PROBLEM STATEMENT: Gather each line of the entries below that includes "rail".

Records from a collection
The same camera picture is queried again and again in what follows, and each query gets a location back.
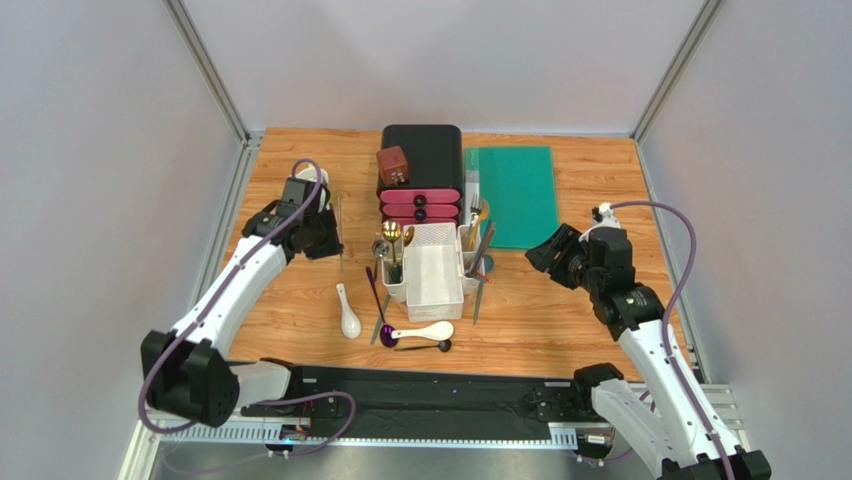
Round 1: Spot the gold handled knife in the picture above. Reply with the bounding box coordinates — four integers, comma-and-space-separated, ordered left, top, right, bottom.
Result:
465, 195, 490, 251

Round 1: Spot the large silver fork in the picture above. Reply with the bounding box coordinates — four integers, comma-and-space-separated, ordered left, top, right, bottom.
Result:
465, 193, 483, 251

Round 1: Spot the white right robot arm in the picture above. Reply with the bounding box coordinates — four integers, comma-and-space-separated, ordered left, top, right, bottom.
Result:
525, 224, 772, 479

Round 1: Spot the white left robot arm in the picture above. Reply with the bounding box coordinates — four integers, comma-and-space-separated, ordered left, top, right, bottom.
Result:
139, 168, 343, 427

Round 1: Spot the small silver fork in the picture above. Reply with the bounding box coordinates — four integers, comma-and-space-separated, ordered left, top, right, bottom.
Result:
371, 233, 382, 280

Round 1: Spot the yellow-green mug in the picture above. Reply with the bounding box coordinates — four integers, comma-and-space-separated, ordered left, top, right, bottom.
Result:
296, 166, 330, 212

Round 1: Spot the silver spoon in caddy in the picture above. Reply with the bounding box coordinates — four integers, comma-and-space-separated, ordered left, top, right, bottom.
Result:
377, 238, 391, 268

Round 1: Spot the gold spoon in caddy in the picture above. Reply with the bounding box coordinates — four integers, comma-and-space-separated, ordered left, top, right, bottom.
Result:
402, 225, 415, 248

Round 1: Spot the white ceramic spoon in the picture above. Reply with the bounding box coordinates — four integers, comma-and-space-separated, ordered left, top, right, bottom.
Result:
335, 283, 362, 339
390, 321, 455, 342

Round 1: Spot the brown relay block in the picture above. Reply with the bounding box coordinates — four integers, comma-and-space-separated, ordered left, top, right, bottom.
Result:
376, 146, 410, 186

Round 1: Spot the teal plastic knife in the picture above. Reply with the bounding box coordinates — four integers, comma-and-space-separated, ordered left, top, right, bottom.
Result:
370, 294, 391, 345

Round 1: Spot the teal plastic spoon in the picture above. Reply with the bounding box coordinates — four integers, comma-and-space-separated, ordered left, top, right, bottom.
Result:
473, 254, 494, 325

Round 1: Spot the teal cutting mat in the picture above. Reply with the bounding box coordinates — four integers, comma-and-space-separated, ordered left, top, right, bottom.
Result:
466, 145, 560, 250

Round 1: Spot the black and pink drawer box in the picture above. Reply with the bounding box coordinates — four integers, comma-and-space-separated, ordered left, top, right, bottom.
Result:
376, 124, 465, 226

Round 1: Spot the white perforated utensil caddy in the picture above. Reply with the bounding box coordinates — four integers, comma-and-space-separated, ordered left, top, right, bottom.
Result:
380, 222, 479, 323

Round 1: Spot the purple metal spoon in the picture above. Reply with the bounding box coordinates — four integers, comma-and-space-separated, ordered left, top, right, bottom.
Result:
365, 267, 398, 348

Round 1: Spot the black small spoon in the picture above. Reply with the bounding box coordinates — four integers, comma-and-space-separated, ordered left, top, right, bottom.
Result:
395, 339, 452, 353

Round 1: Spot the black mounting rail base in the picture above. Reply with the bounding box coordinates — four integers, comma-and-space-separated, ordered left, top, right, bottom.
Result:
241, 366, 605, 441

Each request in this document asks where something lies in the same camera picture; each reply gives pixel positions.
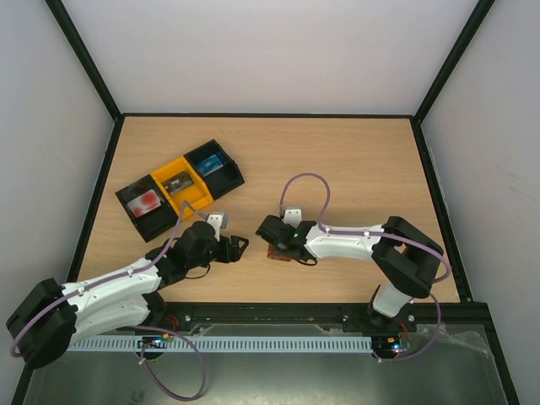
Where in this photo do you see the brown leather card holder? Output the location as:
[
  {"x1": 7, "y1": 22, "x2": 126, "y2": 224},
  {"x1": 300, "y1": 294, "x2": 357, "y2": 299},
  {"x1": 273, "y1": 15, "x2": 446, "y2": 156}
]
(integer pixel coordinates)
[{"x1": 267, "y1": 245, "x2": 292, "y2": 262}]

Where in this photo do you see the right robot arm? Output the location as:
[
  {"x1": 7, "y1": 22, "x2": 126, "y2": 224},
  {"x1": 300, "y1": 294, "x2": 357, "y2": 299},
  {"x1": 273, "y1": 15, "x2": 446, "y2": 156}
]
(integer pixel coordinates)
[{"x1": 256, "y1": 215, "x2": 444, "y2": 331}]

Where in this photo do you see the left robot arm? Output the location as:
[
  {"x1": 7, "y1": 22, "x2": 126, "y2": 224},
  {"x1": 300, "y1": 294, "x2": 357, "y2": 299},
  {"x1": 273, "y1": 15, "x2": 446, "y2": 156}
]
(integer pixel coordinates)
[{"x1": 6, "y1": 221, "x2": 249, "y2": 370}]

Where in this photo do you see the dark card in bin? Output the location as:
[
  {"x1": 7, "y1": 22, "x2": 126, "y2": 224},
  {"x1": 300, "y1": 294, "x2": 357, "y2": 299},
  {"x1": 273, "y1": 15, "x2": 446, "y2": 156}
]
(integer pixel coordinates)
[{"x1": 162, "y1": 171, "x2": 193, "y2": 196}]

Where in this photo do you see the blue card in bin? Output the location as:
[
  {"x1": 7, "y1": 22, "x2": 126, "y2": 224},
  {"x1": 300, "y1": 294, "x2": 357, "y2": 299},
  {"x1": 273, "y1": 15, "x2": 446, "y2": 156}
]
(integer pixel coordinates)
[{"x1": 197, "y1": 154, "x2": 224, "y2": 177}]

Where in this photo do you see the red white card in bin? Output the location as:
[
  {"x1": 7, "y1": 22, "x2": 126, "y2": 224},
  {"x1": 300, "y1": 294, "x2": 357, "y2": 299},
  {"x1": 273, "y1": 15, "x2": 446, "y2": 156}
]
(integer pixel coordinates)
[{"x1": 127, "y1": 189, "x2": 161, "y2": 219}]

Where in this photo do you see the black bin right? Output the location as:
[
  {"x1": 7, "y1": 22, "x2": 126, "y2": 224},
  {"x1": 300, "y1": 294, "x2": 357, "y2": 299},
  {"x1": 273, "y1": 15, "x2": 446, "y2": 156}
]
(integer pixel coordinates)
[{"x1": 183, "y1": 139, "x2": 245, "y2": 200}]

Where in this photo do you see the black bin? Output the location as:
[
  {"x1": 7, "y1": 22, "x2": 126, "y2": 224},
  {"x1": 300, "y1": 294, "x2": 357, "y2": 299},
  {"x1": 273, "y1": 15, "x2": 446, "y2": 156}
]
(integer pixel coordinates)
[
  {"x1": 183, "y1": 139, "x2": 245, "y2": 200},
  {"x1": 116, "y1": 175, "x2": 178, "y2": 242}
]

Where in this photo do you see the black bin left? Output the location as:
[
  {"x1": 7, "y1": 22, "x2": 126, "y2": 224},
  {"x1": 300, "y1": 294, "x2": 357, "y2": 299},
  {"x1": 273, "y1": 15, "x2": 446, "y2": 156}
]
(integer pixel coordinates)
[{"x1": 116, "y1": 175, "x2": 178, "y2": 242}]

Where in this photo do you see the yellow bin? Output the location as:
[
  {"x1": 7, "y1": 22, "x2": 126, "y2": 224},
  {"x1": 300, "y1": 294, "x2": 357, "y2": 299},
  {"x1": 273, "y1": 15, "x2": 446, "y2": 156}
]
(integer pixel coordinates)
[{"x1": 150, "y1": 157, "x2": 213, "y2": 214}]

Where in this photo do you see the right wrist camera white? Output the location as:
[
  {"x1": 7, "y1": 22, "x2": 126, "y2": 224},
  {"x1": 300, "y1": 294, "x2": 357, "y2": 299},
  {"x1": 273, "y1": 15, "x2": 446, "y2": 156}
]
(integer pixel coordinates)
[{"x1": 283, "y1": 207, "x2": 302, "y2": 225}]

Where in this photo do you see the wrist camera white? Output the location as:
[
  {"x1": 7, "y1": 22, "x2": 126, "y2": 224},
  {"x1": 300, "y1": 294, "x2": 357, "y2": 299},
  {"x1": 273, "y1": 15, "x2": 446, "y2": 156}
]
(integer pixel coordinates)
[
  {"x1": 206, "y1": 212, "x2": 229, "y2": 230},
  {"x1": 283, "y1": 207, "x2": 302, "y2": 225}
]

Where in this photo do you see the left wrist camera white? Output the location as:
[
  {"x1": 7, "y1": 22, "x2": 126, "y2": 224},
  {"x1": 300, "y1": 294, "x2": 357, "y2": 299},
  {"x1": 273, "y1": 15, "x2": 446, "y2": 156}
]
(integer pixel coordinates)
[{"x1": 206, "y1": 212, "x2": 229, "y2": 230}]

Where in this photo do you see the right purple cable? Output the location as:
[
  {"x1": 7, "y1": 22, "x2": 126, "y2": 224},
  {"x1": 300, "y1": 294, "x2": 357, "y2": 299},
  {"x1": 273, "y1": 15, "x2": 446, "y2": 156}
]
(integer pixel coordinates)
[{"x1": 279, "y1": 171, "x2": 453, "y2": 364}]

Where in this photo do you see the slotted cable duct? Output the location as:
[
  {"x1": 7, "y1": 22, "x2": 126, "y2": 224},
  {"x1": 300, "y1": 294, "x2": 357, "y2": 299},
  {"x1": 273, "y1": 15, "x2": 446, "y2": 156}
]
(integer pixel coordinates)
[{"x1": 68, "y1": 335, "x2": 372, "y2": 354}]

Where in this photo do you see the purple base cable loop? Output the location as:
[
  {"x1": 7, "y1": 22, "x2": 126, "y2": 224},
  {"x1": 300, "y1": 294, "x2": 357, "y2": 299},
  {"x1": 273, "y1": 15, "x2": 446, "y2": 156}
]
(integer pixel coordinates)
[{"x1": 137, "y1": 323, "x2": 210, "y2": 401}]

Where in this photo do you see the black frame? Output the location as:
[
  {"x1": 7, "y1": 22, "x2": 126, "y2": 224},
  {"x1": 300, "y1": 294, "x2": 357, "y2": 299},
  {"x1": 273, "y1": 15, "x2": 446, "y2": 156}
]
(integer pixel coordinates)
[{"x1": 46, "y1": 1, "x2": 494, "y2": 303}]

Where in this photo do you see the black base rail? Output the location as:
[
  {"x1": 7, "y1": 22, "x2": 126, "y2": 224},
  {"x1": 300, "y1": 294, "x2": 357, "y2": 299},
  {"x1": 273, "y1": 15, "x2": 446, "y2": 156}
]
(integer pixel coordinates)
[{"x1": 159, "y1": 301, "x2": 490, "y2": 334}]

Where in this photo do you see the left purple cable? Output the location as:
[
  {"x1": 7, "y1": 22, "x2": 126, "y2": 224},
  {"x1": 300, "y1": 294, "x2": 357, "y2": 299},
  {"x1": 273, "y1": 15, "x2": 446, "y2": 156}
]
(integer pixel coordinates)
[{"x1": 10, "y1": 200, "x2": 212, "y2": 359}]

SOLUTION FOR THIS PROBLEM:
Round 1: Spot the black mounting rail base in the picture above. Reply with the bounding box coordinates — four integers, comma-and-space-separated, ordered left, top, right, bottom.
Where in this photo do you see the black base rail? Output the location as:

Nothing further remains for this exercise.